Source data
---

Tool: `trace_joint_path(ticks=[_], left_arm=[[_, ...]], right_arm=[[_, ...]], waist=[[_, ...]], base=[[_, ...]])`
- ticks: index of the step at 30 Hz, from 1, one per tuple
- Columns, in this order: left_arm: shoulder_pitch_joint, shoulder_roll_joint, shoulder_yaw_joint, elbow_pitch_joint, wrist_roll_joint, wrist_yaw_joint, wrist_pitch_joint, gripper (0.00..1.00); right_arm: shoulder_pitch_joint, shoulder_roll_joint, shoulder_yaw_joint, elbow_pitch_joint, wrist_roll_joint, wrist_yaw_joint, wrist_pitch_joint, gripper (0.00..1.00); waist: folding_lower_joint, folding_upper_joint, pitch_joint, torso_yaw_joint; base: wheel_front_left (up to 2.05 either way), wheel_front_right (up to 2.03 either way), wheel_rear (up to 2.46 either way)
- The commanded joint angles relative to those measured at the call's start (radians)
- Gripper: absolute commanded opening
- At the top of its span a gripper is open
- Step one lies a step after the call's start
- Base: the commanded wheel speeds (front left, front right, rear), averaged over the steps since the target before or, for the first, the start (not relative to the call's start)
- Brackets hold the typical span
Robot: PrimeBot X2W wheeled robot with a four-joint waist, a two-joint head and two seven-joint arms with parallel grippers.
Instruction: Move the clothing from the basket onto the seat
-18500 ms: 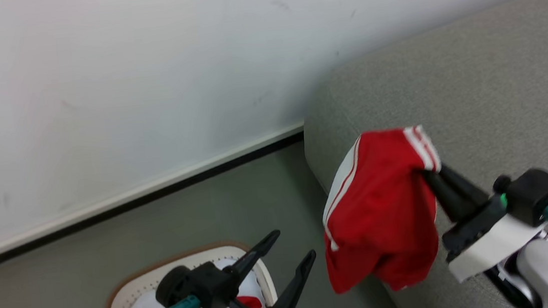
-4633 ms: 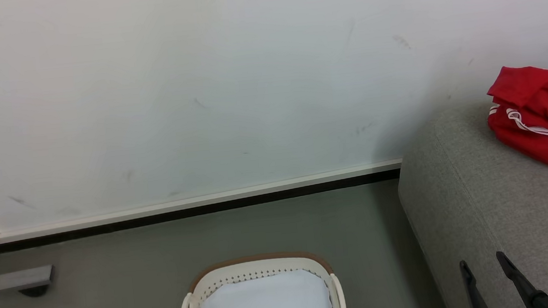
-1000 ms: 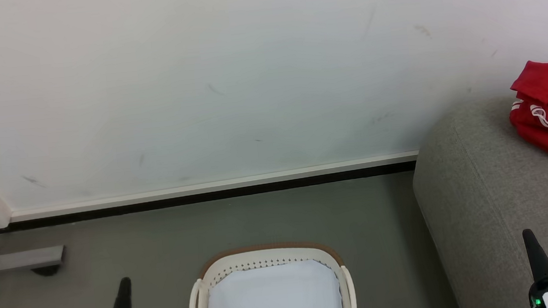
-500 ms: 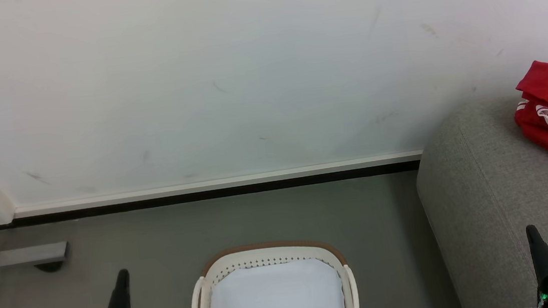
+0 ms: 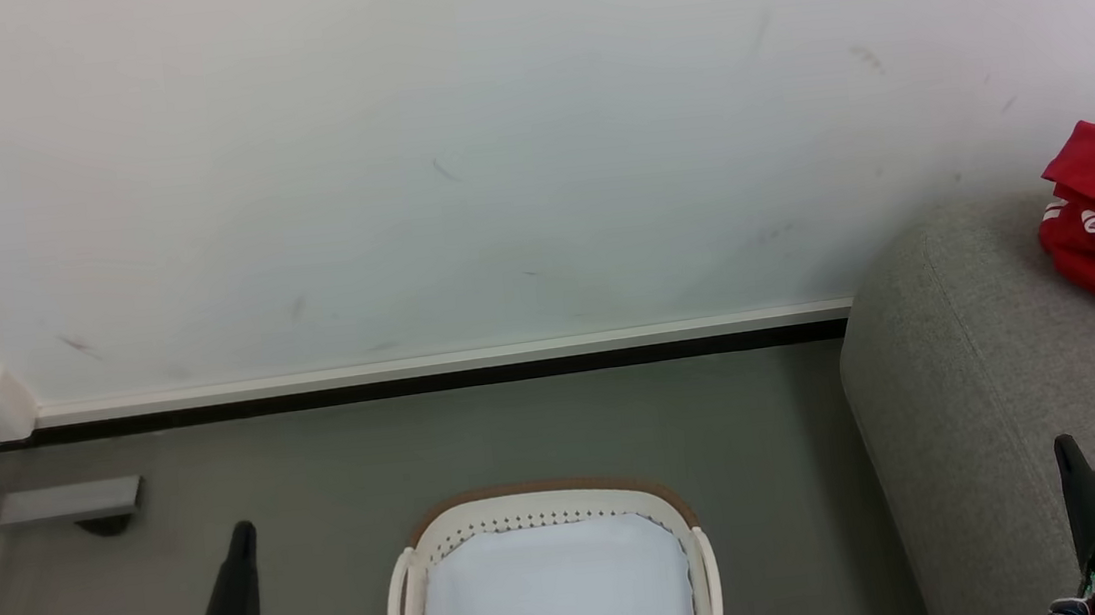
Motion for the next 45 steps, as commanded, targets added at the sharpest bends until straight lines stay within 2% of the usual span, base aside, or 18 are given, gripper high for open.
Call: trace_joint_path(ticks=[1,10,45], left_arm=[[-0.010,0.008,0.003,-0.004,-0.028,-0.004,0.007,0.00],[-0.020,0.008,0.005,-0.006,-0.088,-0.004,0.022,0.00],[-0.019,0.008,0.005,-0.006,-0.084,-0.004,0.021,0.00]], right_arm=[[-0.009,-0.008,-0.005,-0.009,0.023,-0.002,0.008,0.00],[-0.017,-0.008,-0.012,-0.012,0.084,-0.002,0.023,0.00],[-0.016,-0.008,-0.012,-0.011,0.078,-0.002,0.023,0.00]], waist=[[-0.0001,0.0000,0.000,0.001],[-0.0001,0.0000,0.003,0.007],[-0.0001,0.0000,0.003,0.007]], base=[[0.00,0.00,0.00],[0.00,0.00,0.00],[0.00,0.00,0.00]])
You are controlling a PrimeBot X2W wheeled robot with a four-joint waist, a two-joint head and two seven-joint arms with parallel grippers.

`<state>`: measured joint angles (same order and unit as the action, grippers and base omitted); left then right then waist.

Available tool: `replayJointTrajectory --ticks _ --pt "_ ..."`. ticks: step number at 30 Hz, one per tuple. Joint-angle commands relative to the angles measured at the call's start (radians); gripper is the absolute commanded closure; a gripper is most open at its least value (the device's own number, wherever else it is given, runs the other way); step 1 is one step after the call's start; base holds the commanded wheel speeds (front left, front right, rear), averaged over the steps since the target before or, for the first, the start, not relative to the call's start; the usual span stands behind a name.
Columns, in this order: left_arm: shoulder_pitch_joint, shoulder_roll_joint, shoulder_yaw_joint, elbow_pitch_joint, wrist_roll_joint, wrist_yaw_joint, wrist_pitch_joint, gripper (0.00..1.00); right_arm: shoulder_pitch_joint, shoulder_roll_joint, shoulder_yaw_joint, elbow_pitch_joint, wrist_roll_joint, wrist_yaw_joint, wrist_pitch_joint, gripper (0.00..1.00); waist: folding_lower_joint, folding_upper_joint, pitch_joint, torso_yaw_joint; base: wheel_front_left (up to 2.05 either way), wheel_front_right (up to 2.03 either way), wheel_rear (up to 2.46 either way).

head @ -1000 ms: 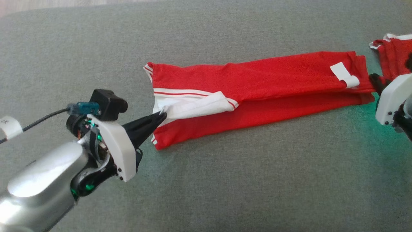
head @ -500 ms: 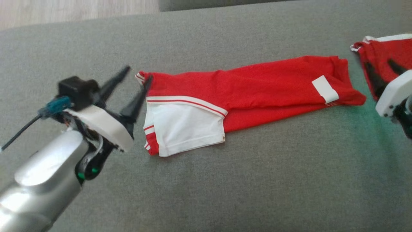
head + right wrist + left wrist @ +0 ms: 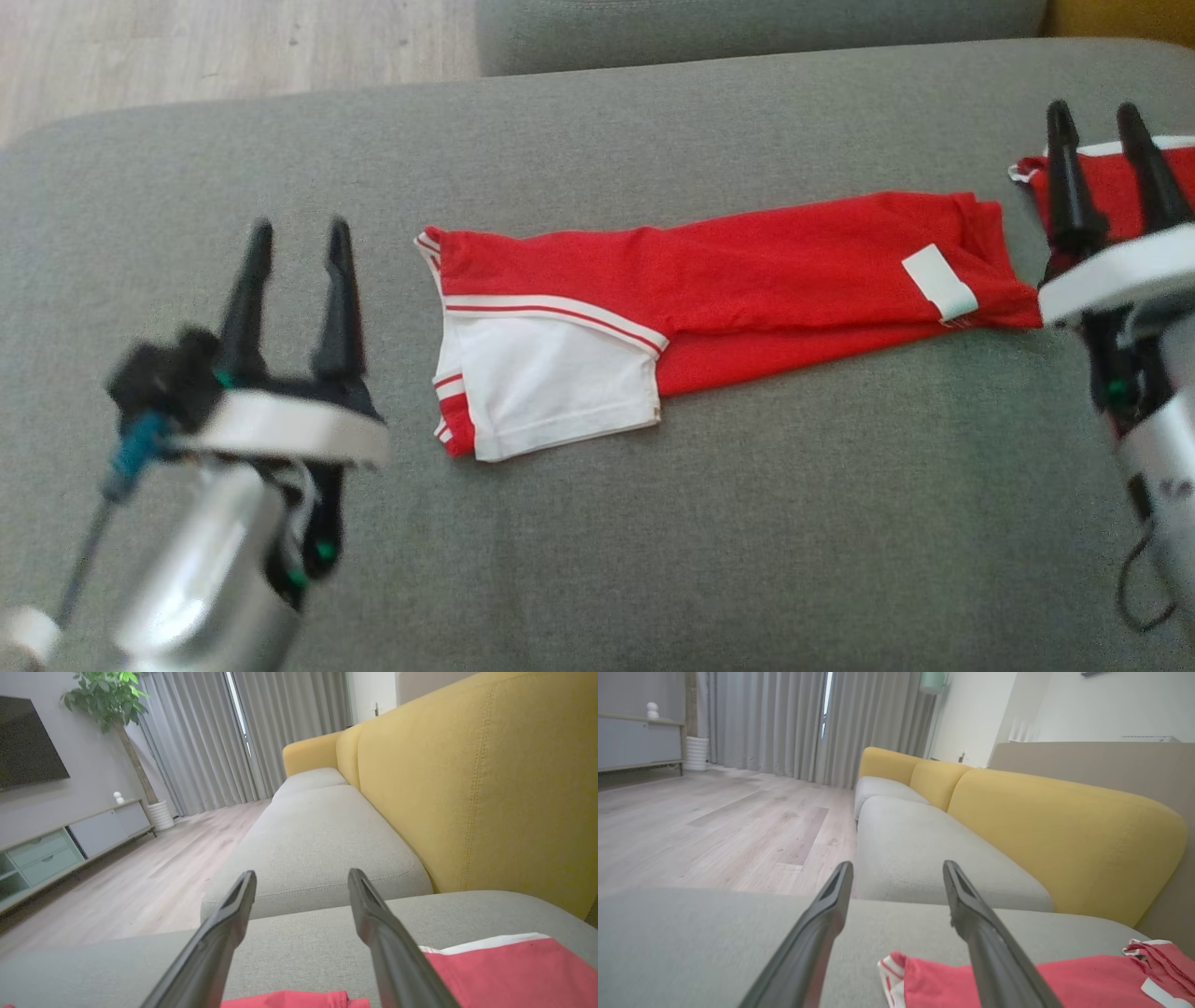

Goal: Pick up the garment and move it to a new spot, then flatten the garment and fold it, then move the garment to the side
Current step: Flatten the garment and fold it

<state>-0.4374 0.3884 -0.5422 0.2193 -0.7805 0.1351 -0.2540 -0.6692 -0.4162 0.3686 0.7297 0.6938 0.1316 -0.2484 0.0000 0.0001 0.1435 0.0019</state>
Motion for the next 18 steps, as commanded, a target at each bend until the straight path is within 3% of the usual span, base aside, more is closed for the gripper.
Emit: replayJointTrajectory --ticks 1,5,10,13,18 --pt "0.009 -0.007 0.072 -0.034 0.040 0.001 -0.007 0.00 0.041 0.015 -0.044 -0.072 -0.028 -0.001 -0.013 0.00 0.0000 -0.0001 -0.002 0.008 0.00 0.00 0.00" --pt "0.116 -0.101 0.158 -0.050 0.165 -0.023 -0.008 0.00 0.197 0.106 -0.155 -0.190 -0.145 -0.001 -0.013 0.00 0.0000 -0.0001 -0.010 0.015 0.00 0.00 0.00" --pt "0.209 -0.201 0.246 -0.052 0.269 -0.088 -0.008 0.00 0.308 0.202 -0.233 -0.251 -0.240 -0.001 -0.013 0.00 0.0000 -0.0001 -0.012 0.021 0.00 0.00 0.00" --pt "0.221 -0.250 0.290 -0.036 0.326 -0.151 -0.008 0.00 0.324 0.225 -0.262 -0.263 -0.283 -0.001 -0.012 0.00 0.0000 -0.0001 0.005 0.034 0.00 0.00 0.00" --pt "0.200 -0.286 0.327 -0.015 0.375 -0.202 -0.008 0.00 0.293 0.221 -0.322 -0.237 -0.333 -0.001 0.023 0.00 0.0000 -0.0001 0.045 0.050 0.00 0.00 0.00"
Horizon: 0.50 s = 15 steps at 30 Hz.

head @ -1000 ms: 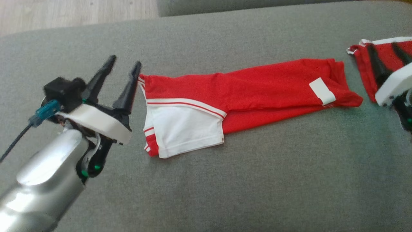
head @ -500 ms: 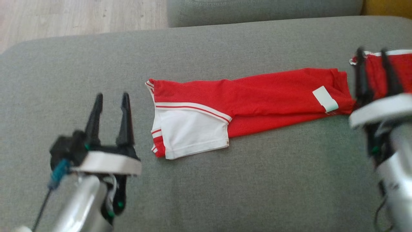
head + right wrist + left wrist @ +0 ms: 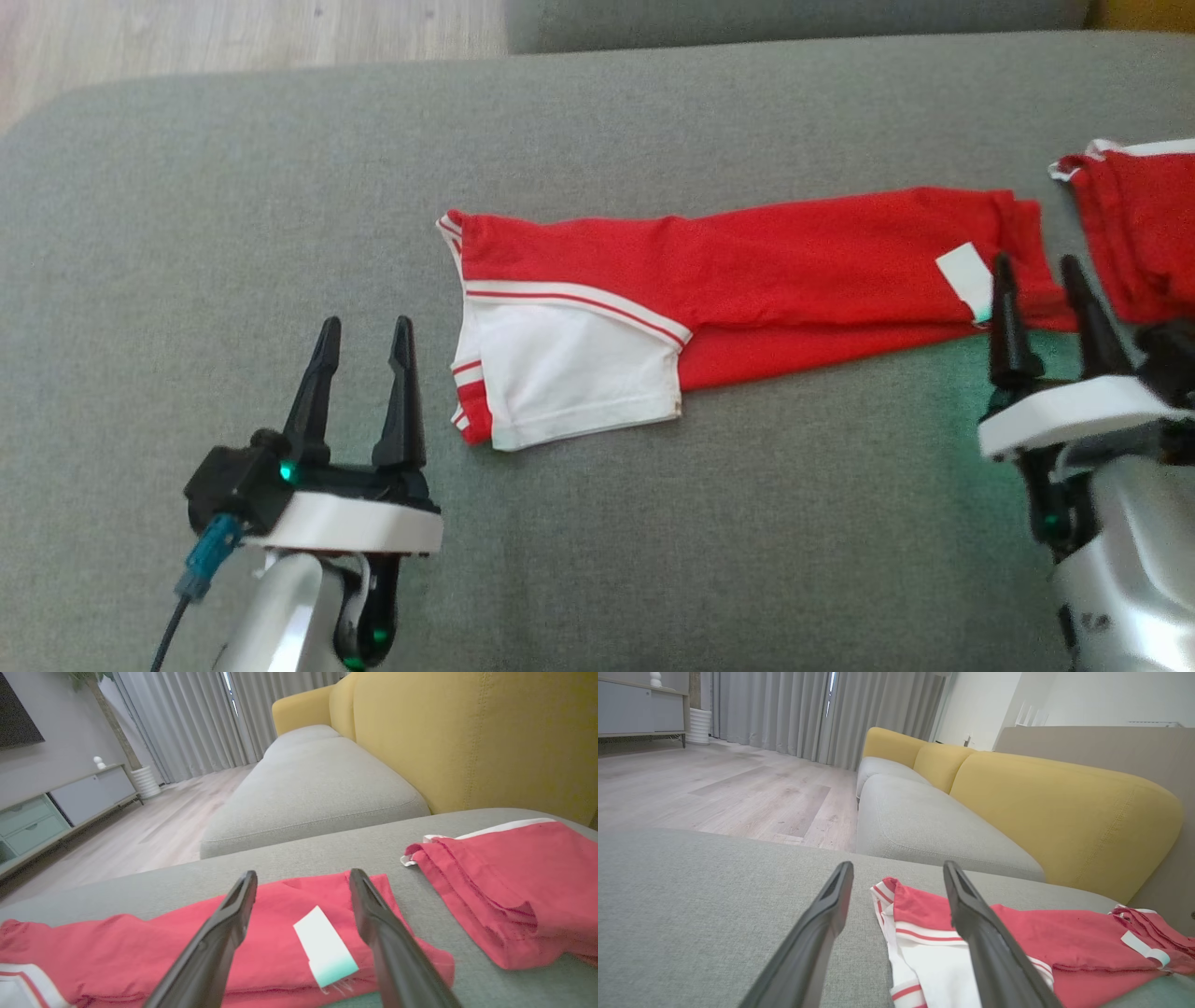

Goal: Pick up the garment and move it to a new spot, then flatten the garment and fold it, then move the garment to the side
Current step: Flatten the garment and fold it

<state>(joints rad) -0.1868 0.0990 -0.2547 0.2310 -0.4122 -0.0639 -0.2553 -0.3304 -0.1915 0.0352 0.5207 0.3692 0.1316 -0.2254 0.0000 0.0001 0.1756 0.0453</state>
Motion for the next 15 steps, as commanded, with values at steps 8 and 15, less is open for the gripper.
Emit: replayJointTrajectory --ticks 8,15 --pt "-0.088 -0.030 0.057 0.004 0.047 -0.044 -0.006 0.00 -0.162 0.018 -0.200 0.137 -0.111 -0.001 0.104 0.00 0.0000 -0.0001 0.084 0.033 0.00 0.00 0.00" --pt "-0.107 -0.040 0.058 0.013 0.064 -0.058 -0.006 0.00 -0.228 0.047 -0.323 0.270 -0.230 -0.001 0.181 0.00 0.0000 -0.0001 0.111 0.042 0.00 0.00 0.00"
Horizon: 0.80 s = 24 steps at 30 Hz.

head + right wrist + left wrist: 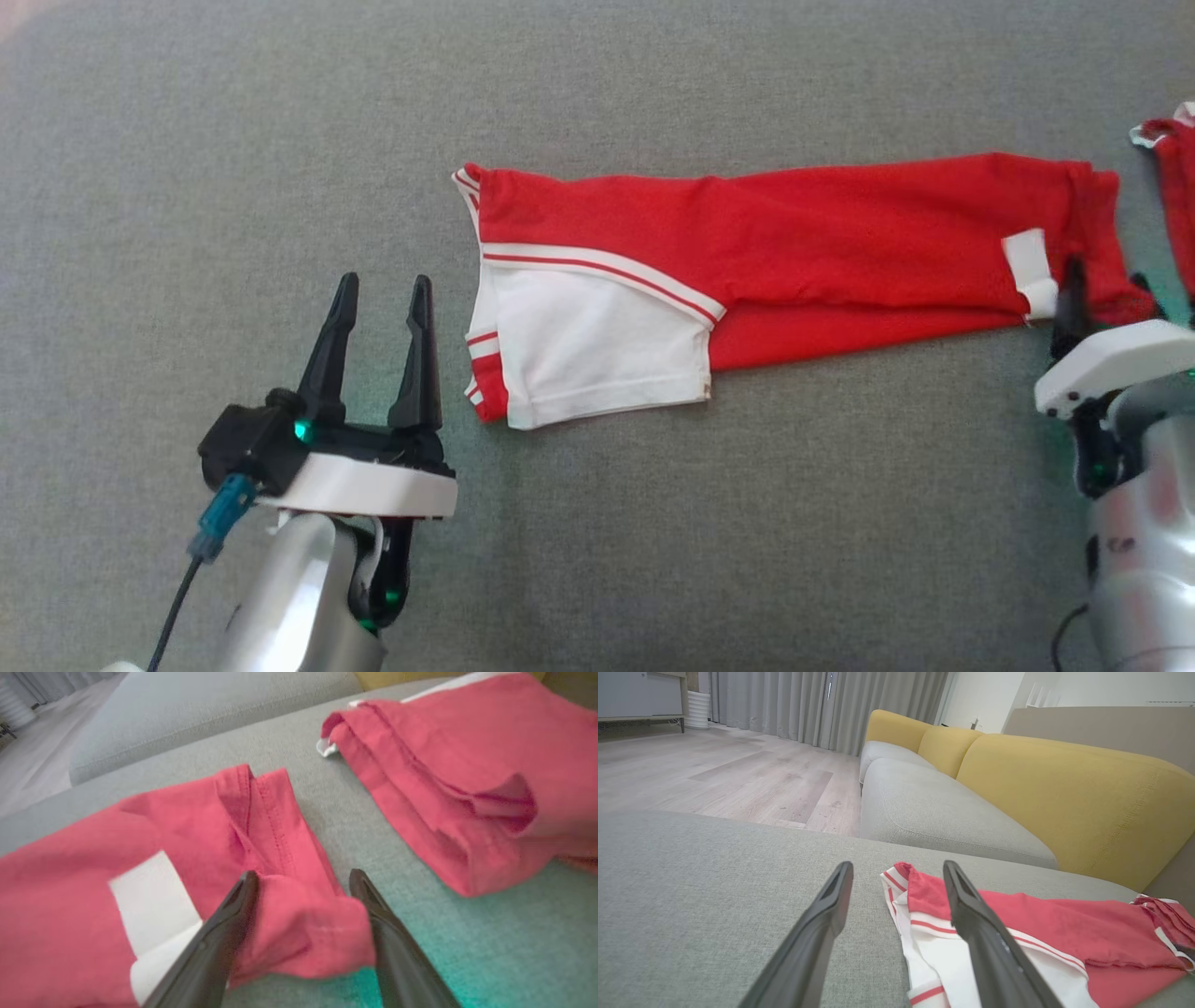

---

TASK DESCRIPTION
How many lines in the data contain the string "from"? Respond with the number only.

WORKED SOLUTION
2